• Pl chevron_right

      Toluwaleke Ogundipe: GPU Reset Recovery in Mutter: A Progress Update

      news.movim.eu / PlanetGnome • 15:05 • 10 minutes

    It’s overdue, but here is my first progress update. If you haven’t read my introductory post , the short version: I’m implementing GPU reset recovery in Mutter , the Wayland compositor at the heart of GNOME Shell . When the GPU encounters a hardware- or driver-level fault and resets, invalidating the EGL context and wiping out all allocated GPU memory, Mutter currently has no way to recover. My project aims to change that.

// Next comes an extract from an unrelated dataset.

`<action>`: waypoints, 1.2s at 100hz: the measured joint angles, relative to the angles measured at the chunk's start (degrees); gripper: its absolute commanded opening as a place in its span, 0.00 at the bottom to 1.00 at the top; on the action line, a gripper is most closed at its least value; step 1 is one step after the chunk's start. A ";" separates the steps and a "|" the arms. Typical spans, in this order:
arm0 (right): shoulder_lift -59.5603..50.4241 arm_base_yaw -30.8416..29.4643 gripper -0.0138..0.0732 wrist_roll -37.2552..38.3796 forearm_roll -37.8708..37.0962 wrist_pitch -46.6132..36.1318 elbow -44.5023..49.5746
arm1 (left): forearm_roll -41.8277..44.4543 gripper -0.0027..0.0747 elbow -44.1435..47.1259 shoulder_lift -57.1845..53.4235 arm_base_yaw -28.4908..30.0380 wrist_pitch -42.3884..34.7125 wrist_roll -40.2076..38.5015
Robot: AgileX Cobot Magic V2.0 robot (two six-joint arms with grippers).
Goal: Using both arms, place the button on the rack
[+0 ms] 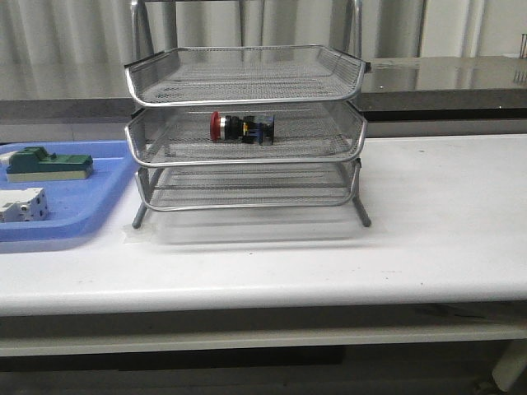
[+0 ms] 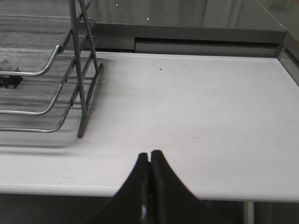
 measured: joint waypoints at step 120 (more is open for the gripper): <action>-2.65 0.00 0.08 -1.18 2.89 -2.31 4.03 | 0.00 0.04 0.00 0.00 0.00 0.00 0.00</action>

    Here is where things stand at the time of this writing:

    Graphics reset recovery demo

    After a period of normal operation, a reset is triggered: the display goes dark, then comes back once a new framebuffer is created (currently triggered manually by maximizing the active window via a keyboard shortcut). Windows are rendering, input works, the session is alive. You’ll notice the desktop background looks wrong after recovery; I’ll explain why later in this post. The compositor itself, however, is no longer dead.

    The Problem

    A GPU reset is the hardware’s way of recovering from a hang or fault in the graphics pipeline. For the rest of the system, it means the GPU’s state has been wiped: any GL context that existed before the reset is invalid, and all GPU-allocated memory (textures, framebuffers, shader programs, etc) is lost.

    Mutter’s fundamental problem is that it doesn’t create a robust GL context. While Mutter does call GetGraphicsResetStatus() as part of its existing rendering logic, without opting into the appropriate reset notification mechanism, that call will never return a reset status, even when one has occurred. Mutter (on main ) simply has no way to detect a GPU reset, let alone recover from one.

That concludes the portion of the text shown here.